*Task requirements*
A picture-free, exact copy of all the records below is the goal.

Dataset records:
▬▬▬

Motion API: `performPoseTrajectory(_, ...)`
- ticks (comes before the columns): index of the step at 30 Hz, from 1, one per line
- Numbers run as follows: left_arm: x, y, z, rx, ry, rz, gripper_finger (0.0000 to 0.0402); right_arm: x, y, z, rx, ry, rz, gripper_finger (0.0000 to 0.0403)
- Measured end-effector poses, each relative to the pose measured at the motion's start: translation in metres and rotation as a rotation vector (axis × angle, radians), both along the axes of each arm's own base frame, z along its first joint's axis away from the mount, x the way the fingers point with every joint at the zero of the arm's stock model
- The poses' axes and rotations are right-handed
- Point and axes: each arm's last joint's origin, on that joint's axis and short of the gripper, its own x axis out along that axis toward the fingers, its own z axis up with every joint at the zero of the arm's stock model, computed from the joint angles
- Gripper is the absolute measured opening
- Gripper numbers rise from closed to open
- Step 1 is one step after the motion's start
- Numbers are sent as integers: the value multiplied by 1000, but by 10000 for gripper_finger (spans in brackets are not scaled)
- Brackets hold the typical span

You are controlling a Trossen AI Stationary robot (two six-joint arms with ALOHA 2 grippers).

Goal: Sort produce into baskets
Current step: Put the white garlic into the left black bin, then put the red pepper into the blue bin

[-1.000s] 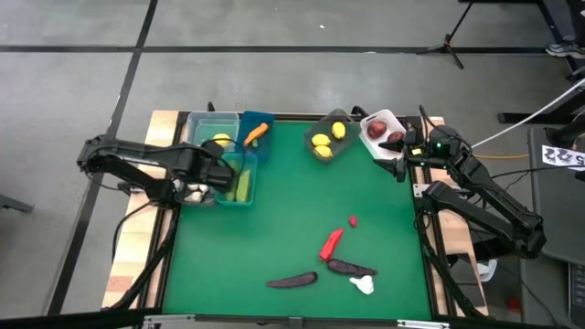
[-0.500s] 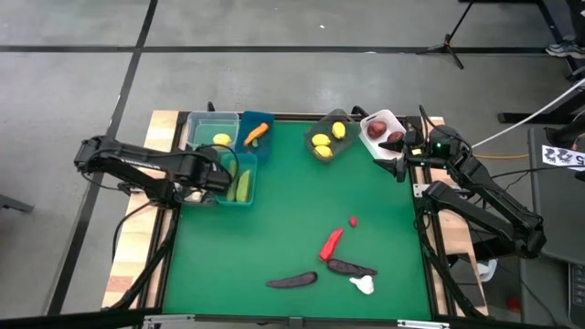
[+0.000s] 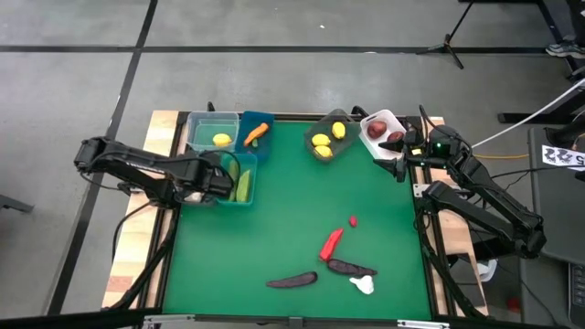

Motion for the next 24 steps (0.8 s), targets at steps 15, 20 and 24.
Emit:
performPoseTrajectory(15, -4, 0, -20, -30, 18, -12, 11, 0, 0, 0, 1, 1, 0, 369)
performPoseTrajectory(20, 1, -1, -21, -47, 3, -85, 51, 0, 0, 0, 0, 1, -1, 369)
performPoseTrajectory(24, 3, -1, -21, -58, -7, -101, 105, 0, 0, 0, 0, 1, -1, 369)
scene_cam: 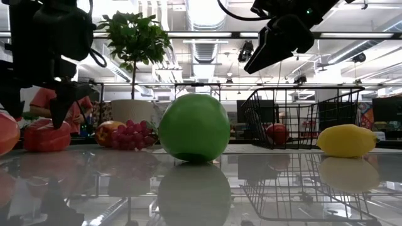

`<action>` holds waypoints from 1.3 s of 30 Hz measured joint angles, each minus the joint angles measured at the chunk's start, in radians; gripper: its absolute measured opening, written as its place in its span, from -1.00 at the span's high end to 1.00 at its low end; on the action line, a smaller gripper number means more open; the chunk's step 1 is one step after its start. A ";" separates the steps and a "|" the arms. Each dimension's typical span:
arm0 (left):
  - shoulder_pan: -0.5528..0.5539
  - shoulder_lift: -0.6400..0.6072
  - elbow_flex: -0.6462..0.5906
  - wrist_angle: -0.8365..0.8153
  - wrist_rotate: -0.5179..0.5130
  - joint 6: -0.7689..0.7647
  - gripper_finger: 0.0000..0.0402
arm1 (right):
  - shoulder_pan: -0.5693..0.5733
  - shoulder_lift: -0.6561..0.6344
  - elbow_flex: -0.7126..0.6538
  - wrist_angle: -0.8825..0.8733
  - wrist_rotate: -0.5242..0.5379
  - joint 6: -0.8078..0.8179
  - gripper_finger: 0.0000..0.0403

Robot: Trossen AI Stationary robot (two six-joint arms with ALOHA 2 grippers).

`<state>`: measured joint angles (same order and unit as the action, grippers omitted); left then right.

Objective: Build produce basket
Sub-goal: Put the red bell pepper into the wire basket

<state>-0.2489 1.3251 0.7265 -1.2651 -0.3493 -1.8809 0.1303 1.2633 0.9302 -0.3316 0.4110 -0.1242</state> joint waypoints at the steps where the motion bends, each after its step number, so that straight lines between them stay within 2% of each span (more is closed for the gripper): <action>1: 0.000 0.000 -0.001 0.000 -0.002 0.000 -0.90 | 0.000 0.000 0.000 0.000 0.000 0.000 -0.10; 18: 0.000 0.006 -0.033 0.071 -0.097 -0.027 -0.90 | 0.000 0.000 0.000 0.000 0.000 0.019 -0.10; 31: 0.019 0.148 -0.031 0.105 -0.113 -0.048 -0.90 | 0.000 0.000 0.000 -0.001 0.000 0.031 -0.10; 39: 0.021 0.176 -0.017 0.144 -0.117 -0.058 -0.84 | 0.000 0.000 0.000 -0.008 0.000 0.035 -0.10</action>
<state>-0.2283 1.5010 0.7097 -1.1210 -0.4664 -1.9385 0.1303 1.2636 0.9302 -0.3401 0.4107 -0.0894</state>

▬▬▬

*Task output*
Motion API: `performPoseTrajectory(_, ...)`
- ticks (comes before the columns): index of the step at 30 Hz, from 1, one per line
- Numbers run as follows: left_arm: x, y, z, rx, ry, rz, gripper_finger (0.0000 to 0.0402); right_arm: x, y, z, rx, ry, rz, gripper_finger (0.0000 to 0.0403)
- Measured end-effector poses, each relative to the pose measured at the motion's start: translation in metres and rotation as a rotation vector (axis × angle, radians), both along the axes of each arm's own base frame, z along its first joint's axis away from the mount, x the way the fingers point with every joint at the zero of the arm's stock model
- The poses' axes and rotations are right-handed
- Point and axes: each arm's last joint's origin, on that joint's axis and short of the gripper, its own x axis out along that axis toward the fingers, its own z axis up with every joint at the zero of the arm's stock model, computed from the joint angles
- Gripper is the absolute measured opening
- Gripper numbers rise from closed to open
- Step 1 is one step after the motion's start
- Numbers are sent as integers: the value multiplied by 1000, but by 10000 for gripper_finger (spans in brackets are not scaled)
- Brackets hold the typical span

You are controlling a Trossen AI Stationary robot (two six-joint arms with ALOHA 2 grippers).

Goal: Sort produce into baskets
Current step: Put the white garlic into the left black bin, then put the red pepper into the blue bin

[-1.000s] 
[-0.500s] 
[+0.000s] 

Motion for the next 24 steps (0.8 s), targets at steps 15, 20 and 24.
Emit:
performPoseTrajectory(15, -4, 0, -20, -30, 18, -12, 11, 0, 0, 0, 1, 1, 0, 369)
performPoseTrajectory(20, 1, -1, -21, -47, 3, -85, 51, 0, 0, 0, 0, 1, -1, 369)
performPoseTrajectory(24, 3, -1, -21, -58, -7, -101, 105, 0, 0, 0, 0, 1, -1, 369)
scene_cam: 

`<action>` holds waypoints from 1.3 s of 30 Hz measured joint angles, each minus the joint angles measured at the chunk's start, in radians; gripper: its absolute measured opening, written as its place in its span, from -1.00 at the span's high end to 1.00 at its low end; on the action line, a smaller gripper number means more open; the chunk's step 1 is one step after its start. A ";" separates the steps and a "|" the arms. Each dimension's typical span:
arm0 (left):
  - shoulder_pan: -0.5528..0.5539
  - shoulder_lift: -0.6400..0.6072
  - elbow_flex: -0.6462..0.5906
  - wrist_angle: -0.8365..0.8153
  - wrist_rotate: -0.5179..0.5130
  - joint 6: -0.7689..0.7647
  - gripper_finger: 0.0000..0.0402
arm1 (right):
  - shoulder_pan: -0.5693..0.5733
  - shoulder_lift: -0.6561..0.6344
  - elbow_flex: -0.7126..0.6538
  - wrist_angle: -0.8825..0.8733
  - wrist_rotate: -0.5242..0.5379
  - joint 6: -0.8078..0.8179
  - gripper_finger: 0.0000..0.0403

Robot: Trossen AI Stationary robot (two six-joint arms with ALOHA 2 grippers).

`<state>`: measured joint angles (same order and unit as the action, grippers omitted); left then right.

Objective: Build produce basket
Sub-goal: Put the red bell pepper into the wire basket

<state>-0.2489 1.3251 0.7265 -1.2651 -0.3493 -1.8809 0.1303 1.2633 0.9302 -0.3316 0.4110 -0.1242</state> joint waypoints at the steps where the motion bends, each after its step number, so that straight lines between them stay within 2% of each span (more is closed for the gripper): <action>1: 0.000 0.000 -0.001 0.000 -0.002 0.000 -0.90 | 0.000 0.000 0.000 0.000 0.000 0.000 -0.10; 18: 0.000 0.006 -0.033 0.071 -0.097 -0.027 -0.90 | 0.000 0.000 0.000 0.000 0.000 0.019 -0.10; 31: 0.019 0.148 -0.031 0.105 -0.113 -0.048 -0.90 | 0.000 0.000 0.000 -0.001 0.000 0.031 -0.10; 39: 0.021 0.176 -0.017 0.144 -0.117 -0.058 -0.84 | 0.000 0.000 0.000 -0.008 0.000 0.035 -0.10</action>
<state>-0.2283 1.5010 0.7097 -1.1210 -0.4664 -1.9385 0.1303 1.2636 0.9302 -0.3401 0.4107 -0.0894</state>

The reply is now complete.